Basically, the idea is that there is no behavioral difference between raw pointers and Rust references; the former need to follow the rules of the latter, even though these rules are no longer checked at compile time. In other words, Stacked Borrows is "just" a model where Rust's static borrowck
rules also apply to raw pointers, even though these cannot be statically checked.
Collapsed for readability
- Hence the usefulness of the Miri interpreter, that goes and checks these properties at runtime.
So, basically, when a raw pointer (i.e., *const T
, *mut T
or ptr::NonNull<T>
, that I will write as *T
since there is no difference between them, except for variance (and NonNull
not being, well, NULL
)) is created, it has a "provenance":
fn shared_read_only<T> (it: &'_ T) -> *T { it as *const T as _ }
creates a pointer that up until the last time it is used, asserts the immutability of the pointee, in the same fashion that if the raw pointers was the shared reference it originates1 from.
1 Hence the term provenance.
-
fn unique_read_write<T> (it: &'_ mut T) -> *T { it as *mut T as _ }
creates a pointer that up until the last time it is used, asserts the absence of other "valid"/usable pointers to the pointee.

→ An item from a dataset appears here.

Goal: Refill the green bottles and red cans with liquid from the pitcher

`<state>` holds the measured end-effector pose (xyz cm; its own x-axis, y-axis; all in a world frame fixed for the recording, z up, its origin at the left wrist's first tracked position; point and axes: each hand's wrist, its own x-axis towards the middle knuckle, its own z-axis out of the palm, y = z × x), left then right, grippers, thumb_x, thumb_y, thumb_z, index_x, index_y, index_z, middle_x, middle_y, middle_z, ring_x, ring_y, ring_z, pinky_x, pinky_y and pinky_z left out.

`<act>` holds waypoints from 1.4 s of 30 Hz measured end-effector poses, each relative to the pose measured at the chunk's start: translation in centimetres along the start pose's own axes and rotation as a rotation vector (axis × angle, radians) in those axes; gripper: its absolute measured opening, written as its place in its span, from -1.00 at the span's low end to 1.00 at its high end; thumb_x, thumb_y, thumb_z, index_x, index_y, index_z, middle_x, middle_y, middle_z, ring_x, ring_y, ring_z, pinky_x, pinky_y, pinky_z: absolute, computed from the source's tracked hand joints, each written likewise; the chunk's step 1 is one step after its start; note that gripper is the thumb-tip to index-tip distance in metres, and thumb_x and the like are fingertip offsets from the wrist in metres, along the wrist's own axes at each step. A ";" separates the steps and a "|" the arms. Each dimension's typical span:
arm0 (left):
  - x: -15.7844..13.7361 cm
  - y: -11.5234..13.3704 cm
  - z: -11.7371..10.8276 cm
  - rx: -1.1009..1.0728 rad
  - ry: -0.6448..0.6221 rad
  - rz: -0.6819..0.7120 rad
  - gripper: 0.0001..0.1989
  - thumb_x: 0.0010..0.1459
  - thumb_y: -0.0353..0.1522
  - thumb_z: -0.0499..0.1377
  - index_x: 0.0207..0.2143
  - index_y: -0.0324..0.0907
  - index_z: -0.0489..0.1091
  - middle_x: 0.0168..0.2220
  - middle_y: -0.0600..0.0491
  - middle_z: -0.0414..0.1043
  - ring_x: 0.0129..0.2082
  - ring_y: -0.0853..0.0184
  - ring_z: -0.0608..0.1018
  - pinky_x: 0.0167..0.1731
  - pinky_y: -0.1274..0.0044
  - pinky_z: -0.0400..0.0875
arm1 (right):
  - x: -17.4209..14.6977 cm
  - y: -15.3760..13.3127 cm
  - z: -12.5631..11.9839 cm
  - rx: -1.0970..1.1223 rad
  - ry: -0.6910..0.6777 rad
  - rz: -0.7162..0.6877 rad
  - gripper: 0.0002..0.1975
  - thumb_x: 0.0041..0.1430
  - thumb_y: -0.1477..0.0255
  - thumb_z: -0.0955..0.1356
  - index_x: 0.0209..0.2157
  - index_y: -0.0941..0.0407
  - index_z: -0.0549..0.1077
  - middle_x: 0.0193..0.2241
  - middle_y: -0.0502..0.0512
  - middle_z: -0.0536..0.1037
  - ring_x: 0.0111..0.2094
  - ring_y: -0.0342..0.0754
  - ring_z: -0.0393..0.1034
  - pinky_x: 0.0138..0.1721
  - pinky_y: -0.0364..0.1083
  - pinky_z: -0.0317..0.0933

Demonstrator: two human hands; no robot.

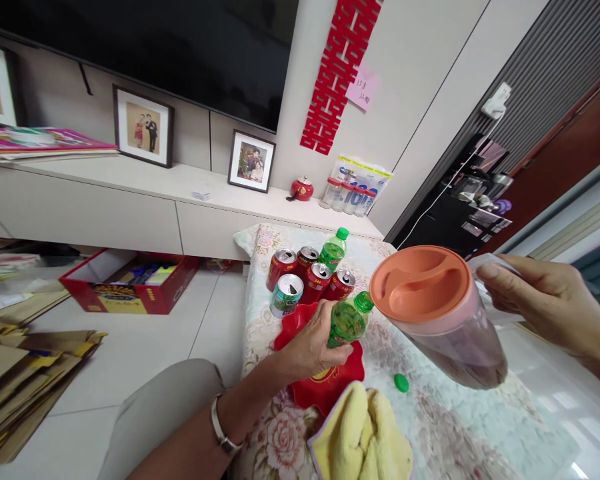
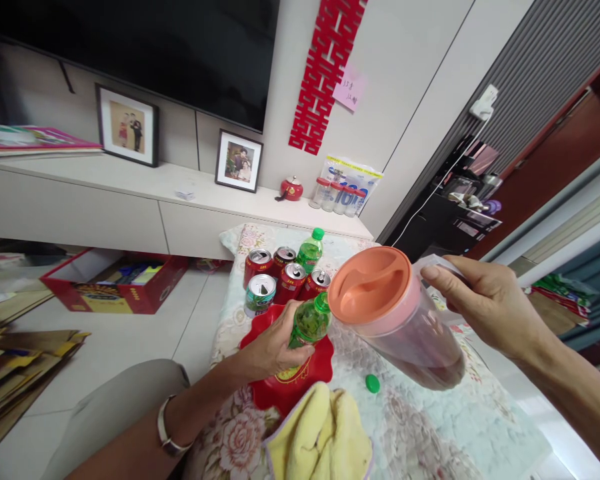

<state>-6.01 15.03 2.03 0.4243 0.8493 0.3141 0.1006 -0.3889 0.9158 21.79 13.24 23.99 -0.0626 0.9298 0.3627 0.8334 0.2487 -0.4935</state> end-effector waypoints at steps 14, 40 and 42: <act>0.0 0.0 0.0 -0.011 0.000 -0.006 -0.45 0.06 -0.42 0.21 0.13 -0.19 0.20 -0.07 -0.04 0.30 -0.05 0.17 0.45 0.01 0.31 0.46 | 0.1 -0.5 0.1 -0.015 -0.005 0.003 -0.37 0.08 -0.20 0.41 -0.52 0.14 0.47 -0.65 0.00 0.27 -0.59 -0.18 0.09 -0.64 -0.22 0.01; 0.0 -0.1 0.0 0.002 0.016 0.015 -0.44 0.05 -0.42 0.21 0.14 -0.20 0.21 -0.10 -0.04 0.32 -0.06 0.15 0.46 -0.03 0.31 0.48 | 0.3 0.2 0.0 -0.016 -0.010 0.019 -0.36 0.04 -0.23 0.41 -0.48 0.13 0.51 -0.63 0.02 0.32 -0.56 -0.14 0.17 -0.61 -0.21 0.09; 0.0 0.0 -0.1 0.011 0.025 0.025 -0.45 0.05 -0.43 0.21 0.12 -0.18 0.22 -0.10 -0.03 0.32 -0.06 0.16 0.46 -0.03 0.32 0.49 | 0.3 0.2 0.0 -0.015 -0.021 0.025 -0.37 0.05 -0.22 0.41 -0.48 0.13 0.50 -0.62 0.02 0.32 -0.56 -0.14 0.17 -0.61 -0.21 0.10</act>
<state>-6.06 15.08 2.00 0.4040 0.8478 0.3434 0.1000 -0.4141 0.9047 21.90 13.56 24.00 -0.0531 0.9411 0.3339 0.8427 0.2216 -0.4906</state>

Hence the pointee is read-only between writes of this pointer, and the writes are data-race free.
-
fn aliased_read_write<T> (it: &'_ UnsafeCell<T>) -> *T { it.get() as _ }
creates a pointer that does not assert either, it only asserts that whenever it is used there is not another pointer being used simultaneously / in parallel, so both the reads and writes are data-race free.
-
pointer "copies" are mainly (unchecked) reborrows, so the copied pointer inherits from its parent properties / assumptions, and in the case of the exclusive pointer, temporarily invalidates its parent pointer.
There must be a way for an exclusive_read_write
pointer to "decay" to an aliased_read_write
(in other words, an exclusive_read_write
pointer could have copies aliasing each other), but that part is still a little fuzzy in my head. That's why in general I prefer to use explicit-ly UnsafeCell
-ed pointees.
The whole idea of reborrowing is what leads to a stacked model.

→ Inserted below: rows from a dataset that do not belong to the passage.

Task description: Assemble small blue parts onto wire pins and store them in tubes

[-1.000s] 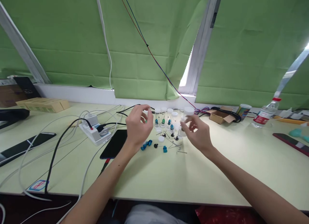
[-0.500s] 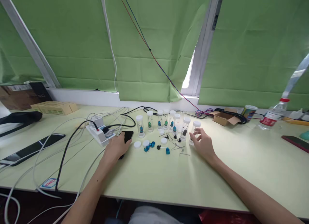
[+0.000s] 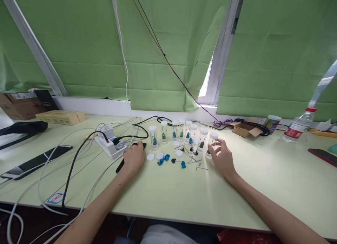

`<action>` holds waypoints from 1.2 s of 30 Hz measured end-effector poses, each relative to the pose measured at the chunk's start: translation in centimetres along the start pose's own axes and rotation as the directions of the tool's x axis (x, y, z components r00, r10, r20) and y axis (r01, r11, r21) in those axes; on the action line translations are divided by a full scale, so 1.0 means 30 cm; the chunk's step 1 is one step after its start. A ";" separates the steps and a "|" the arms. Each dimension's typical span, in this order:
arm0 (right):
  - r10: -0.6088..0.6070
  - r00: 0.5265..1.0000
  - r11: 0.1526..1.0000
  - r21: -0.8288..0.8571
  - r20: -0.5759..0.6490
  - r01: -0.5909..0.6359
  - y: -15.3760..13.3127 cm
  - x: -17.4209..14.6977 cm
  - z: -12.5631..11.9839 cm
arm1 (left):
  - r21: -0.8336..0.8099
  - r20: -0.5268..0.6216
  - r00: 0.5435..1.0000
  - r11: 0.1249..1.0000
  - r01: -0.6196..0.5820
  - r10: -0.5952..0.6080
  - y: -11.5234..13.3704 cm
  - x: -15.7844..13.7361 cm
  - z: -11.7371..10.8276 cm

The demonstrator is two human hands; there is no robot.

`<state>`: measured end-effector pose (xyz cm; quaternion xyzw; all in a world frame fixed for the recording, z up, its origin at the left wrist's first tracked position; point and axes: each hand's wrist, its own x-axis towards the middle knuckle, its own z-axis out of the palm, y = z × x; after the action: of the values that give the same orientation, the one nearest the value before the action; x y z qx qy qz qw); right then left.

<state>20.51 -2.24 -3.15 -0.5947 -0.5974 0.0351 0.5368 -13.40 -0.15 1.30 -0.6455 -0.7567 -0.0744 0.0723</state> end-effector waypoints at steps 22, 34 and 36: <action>-0.017 0.974 0.996 0.079 -0.224 0.036 -0.005 0.000 -0.010 | -0.119 0.008 0.999 0.992 -0.033 0.034 -0.145 -0.028 -0.032; -0.082 0.959 0.985 0.125 -0.273 0.120 -0.026 -0.019 -0.002 | -0.228 -0.009 0.999 0.973 -0.042 0.041 -0.198 -0.184 0.024; -0.086 0.959 0.984 0.125 -0.270 0.124 -0.029 -0.020 -0.004 | -0.271 0.012 0.997 0.959 -0.076 0.082 -0.194 -0.136 0.027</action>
<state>19.84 -3.00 -2.88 -0.5221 -0.5476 -0.0306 0.6531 -18.52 -4.82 -0.45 -0.6799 -0.7137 -0.1668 -0.0223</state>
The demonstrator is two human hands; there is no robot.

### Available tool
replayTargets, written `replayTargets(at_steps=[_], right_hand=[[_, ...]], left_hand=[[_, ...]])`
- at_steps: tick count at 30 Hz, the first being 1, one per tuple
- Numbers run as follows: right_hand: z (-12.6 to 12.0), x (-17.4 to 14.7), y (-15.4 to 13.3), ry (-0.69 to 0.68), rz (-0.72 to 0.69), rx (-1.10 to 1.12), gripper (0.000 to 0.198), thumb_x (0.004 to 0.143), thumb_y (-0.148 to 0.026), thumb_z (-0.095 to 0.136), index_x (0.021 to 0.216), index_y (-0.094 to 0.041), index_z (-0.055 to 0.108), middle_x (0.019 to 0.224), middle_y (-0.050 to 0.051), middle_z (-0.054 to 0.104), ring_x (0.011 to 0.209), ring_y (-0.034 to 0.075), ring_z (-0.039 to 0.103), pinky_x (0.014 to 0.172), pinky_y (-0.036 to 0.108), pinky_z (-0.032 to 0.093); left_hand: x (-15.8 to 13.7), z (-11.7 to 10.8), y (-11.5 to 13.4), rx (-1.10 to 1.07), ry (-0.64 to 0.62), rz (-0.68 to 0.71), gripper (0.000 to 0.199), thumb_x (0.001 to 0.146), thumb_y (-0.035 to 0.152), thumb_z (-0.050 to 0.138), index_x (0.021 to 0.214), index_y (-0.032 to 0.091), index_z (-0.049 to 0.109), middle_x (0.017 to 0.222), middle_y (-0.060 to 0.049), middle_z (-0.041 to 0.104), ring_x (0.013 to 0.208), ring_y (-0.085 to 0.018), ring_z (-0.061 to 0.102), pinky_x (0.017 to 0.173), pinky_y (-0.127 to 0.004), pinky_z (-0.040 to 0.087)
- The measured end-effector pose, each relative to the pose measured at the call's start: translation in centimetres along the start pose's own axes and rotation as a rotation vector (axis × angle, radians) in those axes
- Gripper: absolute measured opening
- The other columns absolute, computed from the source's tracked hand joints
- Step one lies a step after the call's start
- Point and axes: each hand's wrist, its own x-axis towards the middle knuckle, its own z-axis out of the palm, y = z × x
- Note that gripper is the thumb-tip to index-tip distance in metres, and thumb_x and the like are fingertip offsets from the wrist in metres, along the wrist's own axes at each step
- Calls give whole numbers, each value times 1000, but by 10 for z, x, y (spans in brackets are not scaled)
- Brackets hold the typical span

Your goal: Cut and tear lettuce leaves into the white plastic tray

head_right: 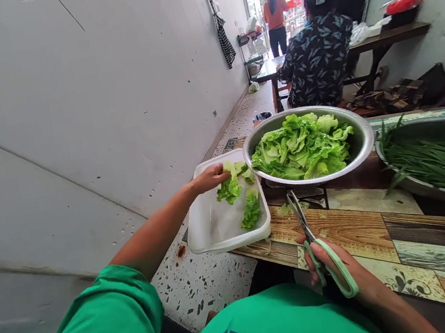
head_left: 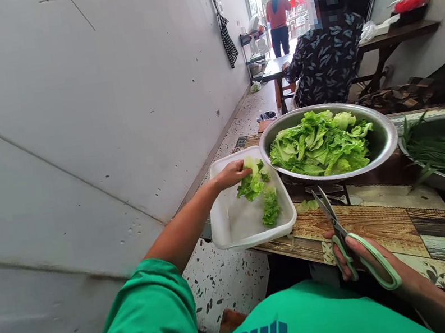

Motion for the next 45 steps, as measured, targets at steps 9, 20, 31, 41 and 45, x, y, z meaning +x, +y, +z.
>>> replayTargets(at_steps=[9, 20, 31, 41, 45], right_hand=[[14, 16, -39, -1, -50, -219, 76, 84, -78, 56, 127, -16, 47, 81, 0, 52, 68, 16, 56, 66, 35, 51], [28, 23, -48, 105, -12, -390, 77, 70, -89, 57, 103, -19, 53, 68, -4, 49, 60, 15, 55, 60, 35, 54], [29, 13, -13, 173, 41, -102, 55, 74, -70, 71, 87, -21, 49, 63, -6, 52, 42, 11, 51, 41, 28, 49], [2, -6, 1, 144, 91, 63, 59, 81, -74, 62, 110, -24, 56, 74, -1, 52, 61, 17, 54, 59, 34, 50], [-7, -4, 7, 167, 67, 32, 55, 86, -71, 56, 117, -26, 54, 74, 1, 52, 59, 19, 52, 57, 36, 47]], left_hand=[[-11, 26, 71, -666, -46, -198, 27, 78, 30, 73, 99, 14, 67, 76, -1, 66, 58, -7, 56, 54, -18, 44], [-13, 27, 127, 62, -273, 18, 23, 77, 29, 58, 84, 16, 75, 60, 4, 50, 58, -10, 42, 55, -23, 32], [5, 31, 149, 240, -543, -18, 12, 77, 25, 64, 70, 15, 69, 56, 4, 51, 57, -10, 45, 57, -24, 34], [4, -22, 146, 491, -64, -197, 34, 90, 31, 56, 116, 18, 74, 98, -8, 74, 88, -18, 64, 79, -27, 48], [4, -31, 124, 683, -44, -298, 37, 87, 22, 57, 120, 22, 73, 132, -11, 68, 115, -26, 62, 94, -36, 49]])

So, for instance, the following program is UB, according to Stacked Borrows:
let mut x = 42;
let at_x: *const i32 = &x; // shared_read_only
let _ = &mut x; // asserts/requires unique access to `x`, hence invalidates at_x
println!("{}", *at_x); // UB! use of invalid pointer
which can also be seen as:
let mut x = 42;
let at_x: *const i32 = &x; // 1. shared_read_only --------+
let _ = &mut x; // unique access? Not possible ---------->|
println!("{}", *at_x); // 2. used up until here <---------+
Which is the typical example of incompatible borrows in classic Rust. In other words, nobody is suprised that the following program does not compile:
let mut x = 42;
let at_x: &'_ i32 = &x; // 1. shared_read_only -----------+
let _ = &mut x; // unique access? Not possible ---------->|
println!("{}", *at_x); // 2. used up until here <---------+
This whole model was designed to deduce / obtain stronger non-aliasing guarantees for more aggressive compiler optimisations (in the examples above, that const-propagation could replace *at_x
with 42
, which is not possible to always do soundly if somebody gets an exclusive and thus mutable reference to that 42
).
For instance, here is another example of UB:
let at_x_mut: &'static mut i32 = Box::leak(Box::new(42));
let at_x_raw: *mut i32 = &mut *at_x_mut; // exclusive_read_write
let do_stuff = unsafe {
// Safety: x is never freed, so at_x_raw never dangles (it's a `&static mut i32`)
move || *at_x_raw = 0
};
let at_x: &'_ i32 = &*at_x_mut; // reborrow (and thus usage) of the reference `at_x_raw` originates from, thus `at_x_raw` gets invalidated
let result = delta(
&*at_x_mut,
do_stuff, // if called, invalidated `at_x_raw` gets used: UB
);
Indeed, here is the function delta
:
fn delta (at_x: &'_ i32, do_stuff: impl FnOnce()) -> i32
{
let prev_x = *at_x;
do_stuff();
*at_x - prev_x
}
Given that at_x
is a shared reference to a type not having shared mutability (no UnsafeCell
), at_x
is a reference to immutable memory, thus the compiler is free to assume that *at_x
never changes and thus optimize delta
into:
fn delta (at_x: &'_ u8, do_stuff: impl FnOnce()) -> u8
{
do_stuff();
0
}
thus getting result = 42
or result = 0
depending on whether this optimization happened: UB.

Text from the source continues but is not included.